== What you should do ==
Return, unchanged and with no pictures, the lines below from the very first through the one that contains "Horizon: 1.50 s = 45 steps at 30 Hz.".

────────────────

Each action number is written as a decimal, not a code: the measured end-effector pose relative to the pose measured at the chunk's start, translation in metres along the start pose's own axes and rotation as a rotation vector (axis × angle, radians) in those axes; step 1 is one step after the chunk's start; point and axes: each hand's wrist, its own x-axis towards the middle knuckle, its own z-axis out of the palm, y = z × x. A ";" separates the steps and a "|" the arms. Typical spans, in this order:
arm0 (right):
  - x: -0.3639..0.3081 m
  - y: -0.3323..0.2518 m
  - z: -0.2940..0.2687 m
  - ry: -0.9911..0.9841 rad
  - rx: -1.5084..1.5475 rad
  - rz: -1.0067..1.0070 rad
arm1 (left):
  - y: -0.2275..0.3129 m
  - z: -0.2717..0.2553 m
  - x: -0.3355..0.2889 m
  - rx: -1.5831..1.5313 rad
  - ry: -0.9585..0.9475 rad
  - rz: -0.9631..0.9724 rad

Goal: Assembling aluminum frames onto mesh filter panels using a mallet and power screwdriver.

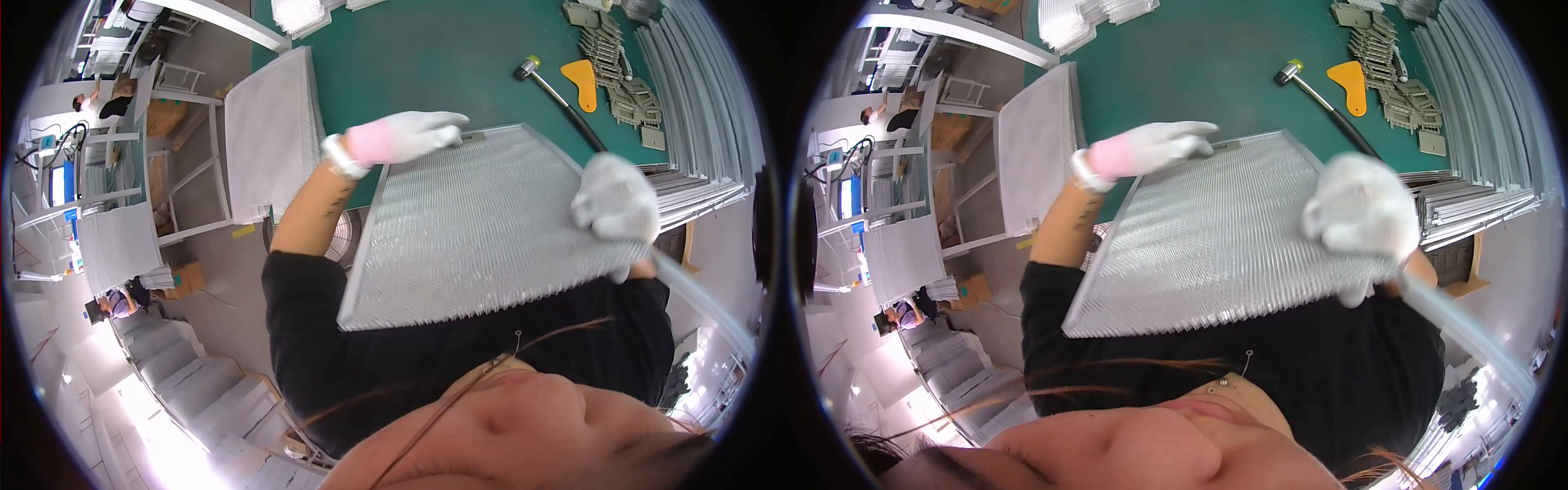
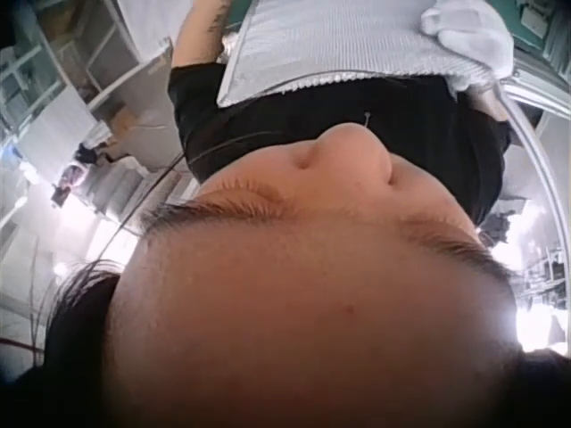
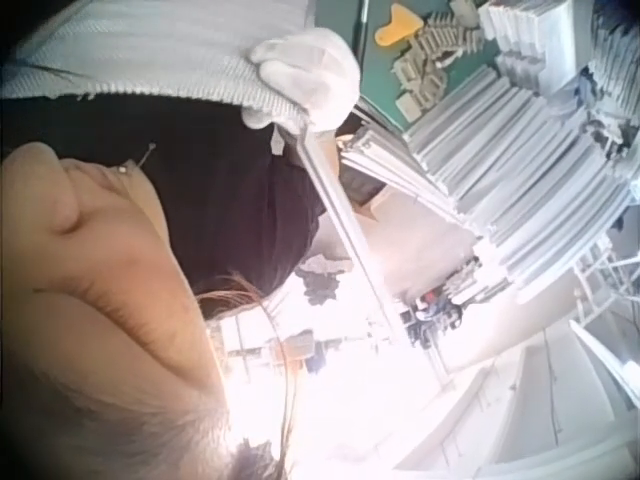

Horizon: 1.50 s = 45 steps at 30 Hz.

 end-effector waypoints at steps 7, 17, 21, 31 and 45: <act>0.027 0.038 -0.008 0.602 -0.141 0.495 | 0.063 0.023 -0.094 -0.020 1.025 0.868; 0.036 0.030 0.010 0.614 -0.132 0.257 | 0.057 0.038 -0.075 -0.045 1.076 1.027; 0.027 0.009 0.028 0.572 -0.161 0.089 | 0.037 0.028 -0.077 -0.096 0.486 1.226; -0.009 -0.020 0.025 -0.010 0.020 0.030 | -0.048 0.042 -0.056 0.558 0.289 0.266; -0.005 -0.013 0.036 0.116 0.008 -0.024 | -0.001 0.015 0.006 0.148 -0.070 0.354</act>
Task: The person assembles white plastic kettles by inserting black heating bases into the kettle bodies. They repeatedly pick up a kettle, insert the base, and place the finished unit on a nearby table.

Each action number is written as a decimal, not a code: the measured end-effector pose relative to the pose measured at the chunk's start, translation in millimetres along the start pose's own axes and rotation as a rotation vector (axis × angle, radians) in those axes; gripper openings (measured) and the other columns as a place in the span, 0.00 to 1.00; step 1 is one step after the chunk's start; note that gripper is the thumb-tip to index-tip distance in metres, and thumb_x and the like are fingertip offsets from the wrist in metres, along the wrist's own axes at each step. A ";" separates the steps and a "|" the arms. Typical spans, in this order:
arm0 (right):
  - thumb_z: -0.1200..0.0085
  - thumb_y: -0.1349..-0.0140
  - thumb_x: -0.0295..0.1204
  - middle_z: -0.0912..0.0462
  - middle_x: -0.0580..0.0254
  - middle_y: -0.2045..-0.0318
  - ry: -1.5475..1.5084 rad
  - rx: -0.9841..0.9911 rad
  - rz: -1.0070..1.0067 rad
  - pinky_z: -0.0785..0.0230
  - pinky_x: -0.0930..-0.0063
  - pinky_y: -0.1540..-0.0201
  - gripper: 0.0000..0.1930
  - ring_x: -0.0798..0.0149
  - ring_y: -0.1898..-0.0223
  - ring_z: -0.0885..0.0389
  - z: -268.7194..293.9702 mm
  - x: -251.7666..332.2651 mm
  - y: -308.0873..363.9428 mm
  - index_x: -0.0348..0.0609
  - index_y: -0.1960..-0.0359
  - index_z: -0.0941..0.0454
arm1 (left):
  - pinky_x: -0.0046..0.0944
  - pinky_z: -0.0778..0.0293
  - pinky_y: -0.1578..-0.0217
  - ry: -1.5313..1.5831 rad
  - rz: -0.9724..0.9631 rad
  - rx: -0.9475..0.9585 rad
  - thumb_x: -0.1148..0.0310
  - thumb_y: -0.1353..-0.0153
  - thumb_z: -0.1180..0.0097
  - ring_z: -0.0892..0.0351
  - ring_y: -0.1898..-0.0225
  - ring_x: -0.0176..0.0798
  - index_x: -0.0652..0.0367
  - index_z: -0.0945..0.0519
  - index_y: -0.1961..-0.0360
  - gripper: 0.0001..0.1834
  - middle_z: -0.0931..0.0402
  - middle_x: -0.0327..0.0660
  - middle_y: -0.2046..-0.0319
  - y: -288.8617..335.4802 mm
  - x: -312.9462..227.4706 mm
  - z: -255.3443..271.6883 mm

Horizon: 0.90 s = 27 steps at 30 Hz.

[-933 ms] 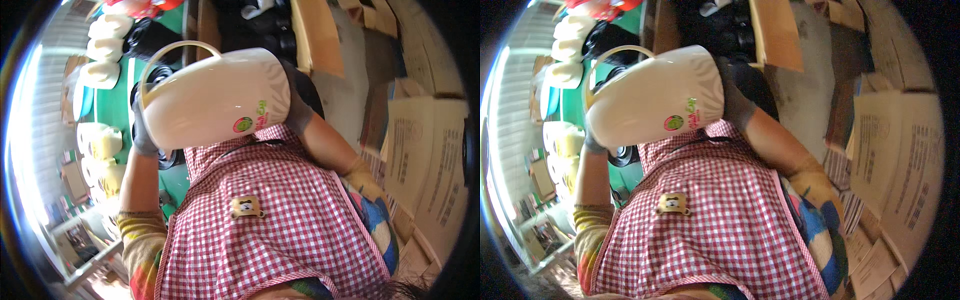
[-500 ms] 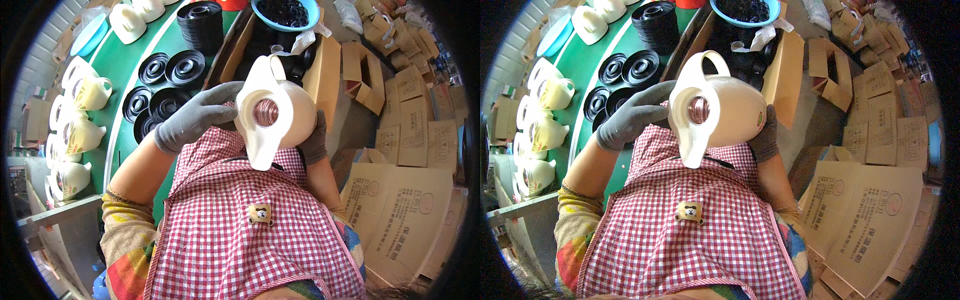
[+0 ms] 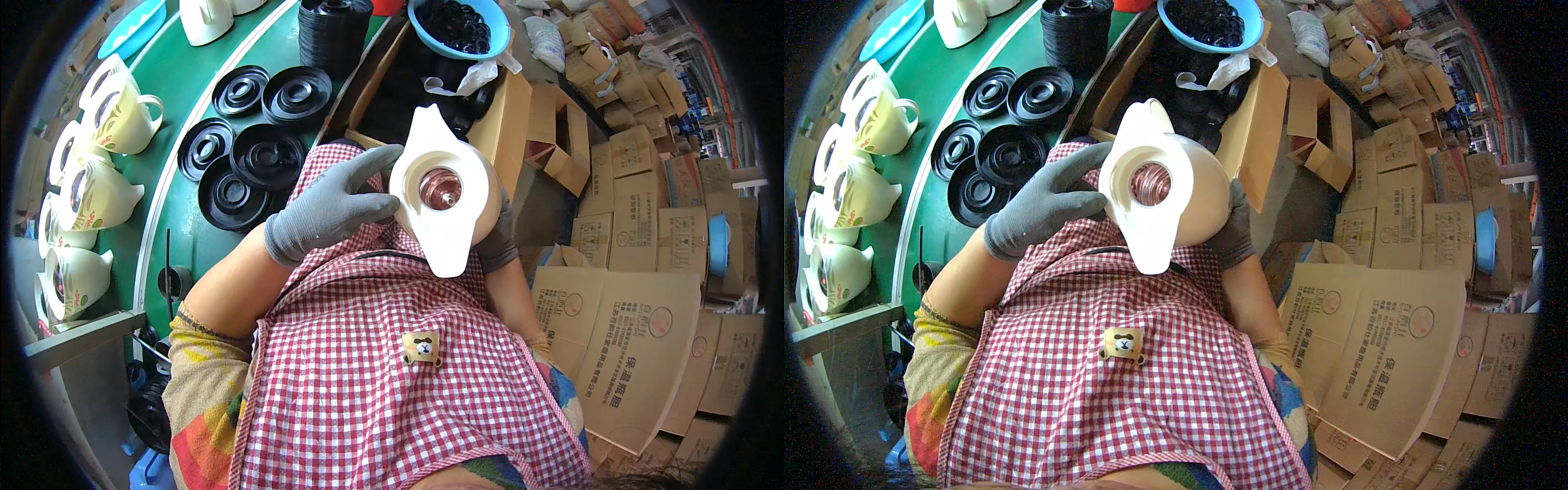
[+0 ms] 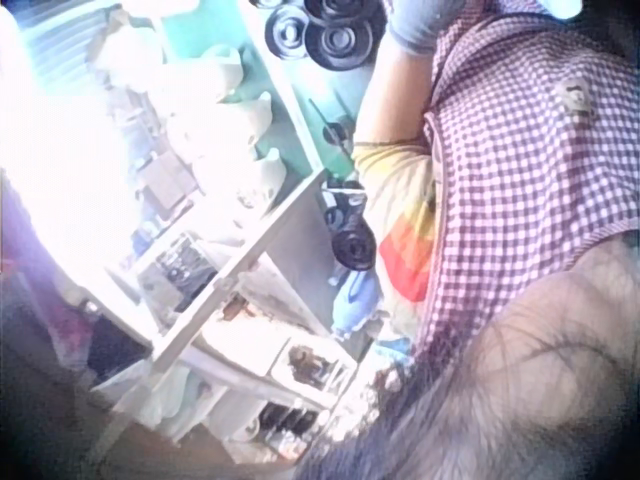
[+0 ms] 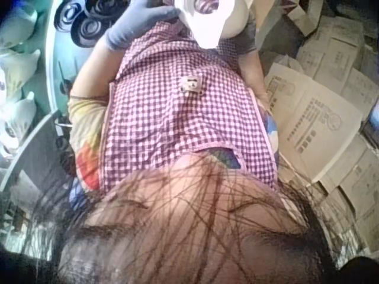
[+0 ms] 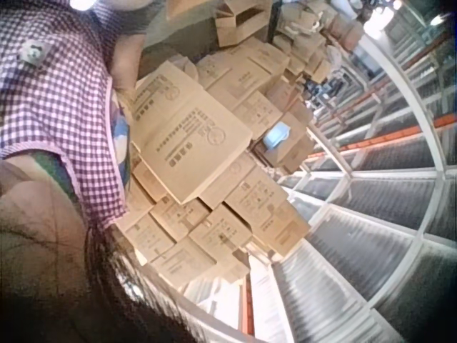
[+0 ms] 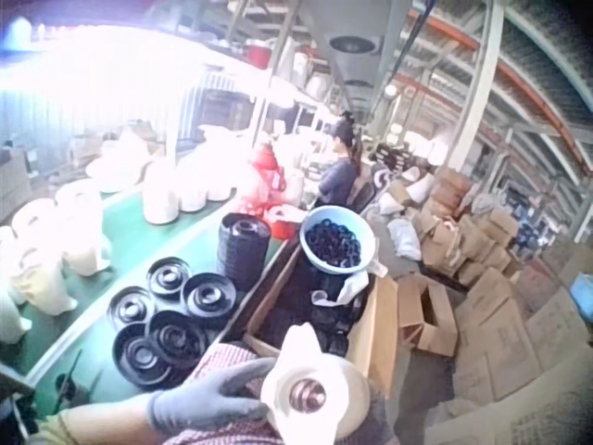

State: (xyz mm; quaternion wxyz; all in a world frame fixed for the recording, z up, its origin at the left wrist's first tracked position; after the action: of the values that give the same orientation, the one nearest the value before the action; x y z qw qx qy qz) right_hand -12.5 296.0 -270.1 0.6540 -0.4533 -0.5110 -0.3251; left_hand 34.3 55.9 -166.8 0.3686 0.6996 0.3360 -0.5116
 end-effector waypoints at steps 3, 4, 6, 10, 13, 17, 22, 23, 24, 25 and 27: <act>0.51 0.33 0.46 0.26 0.57 0.42 -0.054 -0.042 -0.204 0.31 0.66 0.40 0.29 0.59 0.41 0.28 32.2 -15.7 13.4 0.39 0.37 0.35 | 0.36 0.27 0.47 0.066 -0.021 -0.001 0.74 0.47 0.44 0.26 0.48 0.35 0.64 0.39 0.32 0.38 0.29 0.44 0.44 -1.7 4.9 3.0; 0.54 0.31 0.47 0.27 0.57 0.41 -0.264 -0.046 -0.237 0.32 0.64 0.40 0.28 0.59 0.40 0.30 51.2 -18.0 16.8 0.39 0.37 0.35 | 0.36 0.29 0.46 0.041 -0.041 0.017 0.74 0.47 0.44 0.27 0.47 0.35 0.64 0.39 0.32 0.38 0.29 0.44 0.44 -5.5 9.4 7.7; 0.62 0.28 0.48 0.29 0.58 0.39 -0.920 -0.052 -0.293 0.34 0.62 0.39 0.28 0.58 0.39 0.32 88.8 -28.4 14.2 0.39 0.37 0.35 | 0.37 0.31 0.44 -0.019 -0.080 0.035 0.74 0.47 0.44 0.28 0.45 0.35 0.63 0.39 0.32 0.38 0.29 0.44 0.44 -11.0 19.8 19.0; 0.54 0.35 0.57 0.26 0.54 0.43 -0.474 -0.267 -0.337 0.31 0.60 0.42 0.33 0.56 0.44 0.28 118.7 -7.1 -4.6 0.43 0.39 0.31 | 0.36 0.32 0.44 -0.016 0.009 0.024 0.74 0.45 0.43 0.29 0.44 0.36 0.63 0.37 0.33 0.36 0.28 0.43 0.46 -16.6 20.3 13.9; 0.58 0.32 0.56 0.30 0.56 0.38 -0.571 -0.269 -0.367 0.35 0.59 0.39 0.33 0.56 0.40 0.30 125.9 -9.4 0.6 0.44 0.36 0.35 | 0.38 0.31 0.42 -0.024 -0.108 0.026 0.74 0.47 0.38 0.30 0.43 0.37 0.65 0.41 0.33 0.40 0.29 0.44 0.45 -21.7 21.2 4.6; 0.59 0.32 0.54 0.31 0.57 0.37 -0.434 -0.314 -0.255 0.40 0.59 0.35 0.32 0.55 0.38 0.33 116.1 -36.4 16.0 0.45 0.34 0.37 | 0.44 0.29 0.42 -0.037 -0.160 -0.182 0.70 0.52 0.33 0.27 0.44 0.45 0.66 0.37 0.37 0.41 0.28 0.52 0.46 -32.7 28.8 -12.7; 0.60 0.31 0.52 0.32 0.57 0.36 -0.648 -0.400 -0.297 0.42 0.59 0.34 0.31 0.56 0.36 0.34 82.7 -32.5 42.4 0.45 0.34 0.37 | 0.46 0.26 0.47 -0.323 -0.234 -0.457 0.61 0.59 0.26 0.25 0.47 0.52 0.66 0.36 0.40 0.46 0.30 0.55 0.48 -38.6 62.7 -2.8; 0.60 0.31 0.52 0.32 0.58 0.36 -0.645 -0.413 -0.310 0.43 0.59 0.34 0.31 0.56 0.36 0.34 84.7 -37.3 48.8 0.46 0.34 0.37 | 0.47 0.27 0.46 -0.377 -0.169 -0.466 0.60 0.61 0.26 0.25 0.49 0.54 0.66 0.37 0.39 0.48 0.31 0.56 0.49 -37.5 64.6 -3.2; 0.61 0.31 0.52 0.32 0.58 0.35 -0.641 -0.425 -0.324 0.43 0.60 0.34 0.31 0.56 0.36 0.35 85.3 -41.3 54.9 0.46 0.34 0.37 | 0.47 0.27 0.46 -0.322 -0.113 -0.457 0.62 0.60 0.27 0.27 0.48 0.54 0.65 0.38 0.39 0.47 0.32 0.56 0.49 -35.9 65.9 -5.7; 0.62 0.31 0.52 0.33 0.60 0.35 -0.644 -0.419 -0.322 0.43 0.58 0.34 0.31 0.55 0.36 0.35 74.8 -31.7 56.4 0.47 0.33 0.37 | 0.46 0.28 0.46 -0.363 -0.172 -0.466 0.62 0.59 0.27 0.27 0.48 0.55 0.65 0.38 0.39 0.47 0.33 0.56 0.48 -37.5 66.0 -6.6; 0.63 0.31 0.52 0.34 0.61 0.34 -0.716 -0.389 -0.328 0.44 0.57 0.33 0.31 0.55 0.35 0.36 70.3 -42.6 64.0 0.47 0.33 0.38 | 0.45 0.29 0.45 -0.450 -0.263 -0.494 0.62 0.59 0.28 0.28 0.47 0.56 0.62 0.37 0.40 0.45 0.33 0.56 0.49 -36.8 64.3 -7.7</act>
State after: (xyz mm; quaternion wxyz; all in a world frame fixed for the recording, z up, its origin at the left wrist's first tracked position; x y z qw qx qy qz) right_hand 6.8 383.5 -323.1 0.2776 -0.5650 -0.6999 -0.3373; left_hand 22.9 87.1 -233.5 0.5223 0.4097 0.4473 -0.5993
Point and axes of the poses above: each hand's wrist, its own y-axis away from the middle knuckle, its own z-axis out of the back of the hand, x = y × z, the point moved 4 cm from there along -y, towards the middle knuckle
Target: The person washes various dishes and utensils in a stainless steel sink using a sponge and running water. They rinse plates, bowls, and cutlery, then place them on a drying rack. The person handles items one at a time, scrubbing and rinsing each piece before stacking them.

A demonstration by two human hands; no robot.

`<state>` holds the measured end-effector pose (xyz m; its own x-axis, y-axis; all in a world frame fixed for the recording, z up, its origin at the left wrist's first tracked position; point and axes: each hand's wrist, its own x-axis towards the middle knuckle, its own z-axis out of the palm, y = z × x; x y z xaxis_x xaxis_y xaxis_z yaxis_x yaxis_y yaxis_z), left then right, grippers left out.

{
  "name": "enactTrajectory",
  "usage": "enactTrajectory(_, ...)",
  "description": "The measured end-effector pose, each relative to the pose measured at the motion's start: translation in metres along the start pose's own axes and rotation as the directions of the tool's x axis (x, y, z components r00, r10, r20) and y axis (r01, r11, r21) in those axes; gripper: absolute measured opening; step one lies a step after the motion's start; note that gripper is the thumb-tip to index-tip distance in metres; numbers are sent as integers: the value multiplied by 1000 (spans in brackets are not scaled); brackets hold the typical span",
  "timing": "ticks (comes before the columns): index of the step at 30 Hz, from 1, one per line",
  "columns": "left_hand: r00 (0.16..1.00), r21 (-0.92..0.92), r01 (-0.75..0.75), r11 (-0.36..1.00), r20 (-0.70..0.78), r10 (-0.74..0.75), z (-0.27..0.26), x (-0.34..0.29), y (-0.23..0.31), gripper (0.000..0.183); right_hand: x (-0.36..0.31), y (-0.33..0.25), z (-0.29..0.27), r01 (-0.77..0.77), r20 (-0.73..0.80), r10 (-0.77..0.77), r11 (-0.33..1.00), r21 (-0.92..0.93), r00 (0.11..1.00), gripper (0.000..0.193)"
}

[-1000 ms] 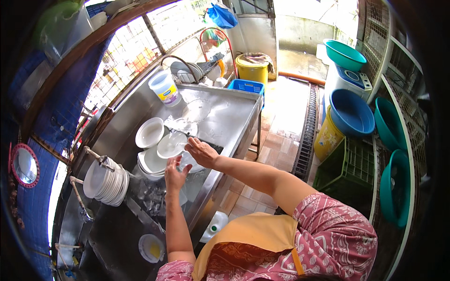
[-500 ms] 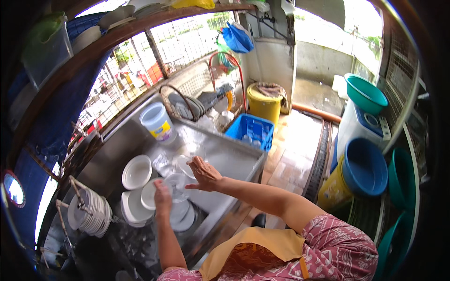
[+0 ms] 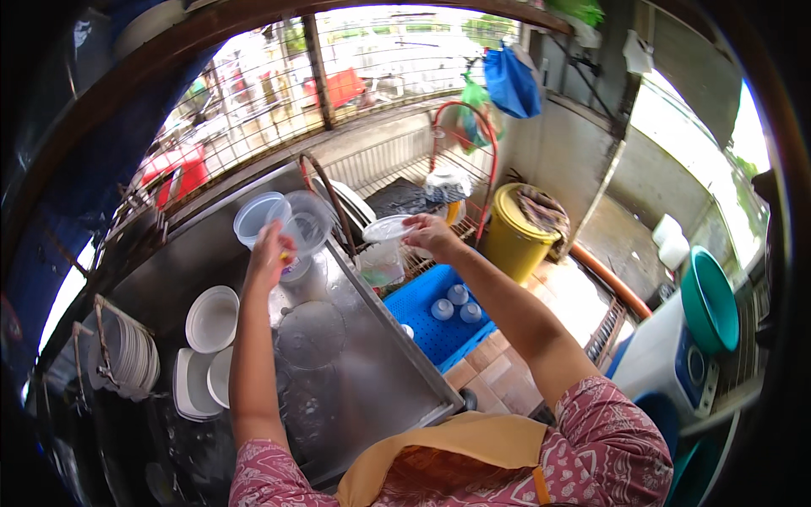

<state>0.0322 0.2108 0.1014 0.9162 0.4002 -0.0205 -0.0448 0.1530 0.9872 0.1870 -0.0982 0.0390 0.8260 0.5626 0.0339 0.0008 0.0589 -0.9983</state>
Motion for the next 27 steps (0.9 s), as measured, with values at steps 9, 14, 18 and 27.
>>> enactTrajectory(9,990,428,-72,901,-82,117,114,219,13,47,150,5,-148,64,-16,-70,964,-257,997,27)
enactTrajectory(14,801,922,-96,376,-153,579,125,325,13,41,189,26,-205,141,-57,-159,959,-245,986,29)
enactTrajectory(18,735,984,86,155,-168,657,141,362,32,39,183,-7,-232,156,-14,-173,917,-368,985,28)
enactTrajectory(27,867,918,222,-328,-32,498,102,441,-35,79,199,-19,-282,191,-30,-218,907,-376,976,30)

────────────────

== Solution ==
Each action number is written as a decimal, not a code: the measured end-effector pose relative to the pose measured at the chunk's start, translation in metres along the start pose's own axes and rotation as a rotation vector (axis × angle, radians) in those axes; step 1 is one step after the chunk's start; point and axes: each hand's wrist, its own x-axis towards the middle knuckle, its own z-axis out of the palm, y = z × x. A ";" separates the steps and a "|" the arms. Typical spans, in this order:
arm0 (right):
  - x: -0.3639..0.3081 m
  - y: -0.3323..0.2518 m
  - z: -0.2940..0.2687 m
  - ry: -0.9911..0.9841 rad
  - rx: -1.5084..1.5475 rad
  - rz: -1.0067..1.0070 rad
arm1 (left):
  - y: -0.2275..0.3129 m
  - z: -0.2717..0.2553 m
  - x: -0.3355..0.2889 m
  - rx: -1.5831..1.5313 rad
  - ry: -0.9585..0.9475 rad
  - rz: -0.9631..0.9724 rad

Goal: Assembling aluminum frames onto mesh filter panels using a mallet and power screwdriver.


Horizon: 1.50 s = 45 steps at 30 Hz.

This exercise requires no further work.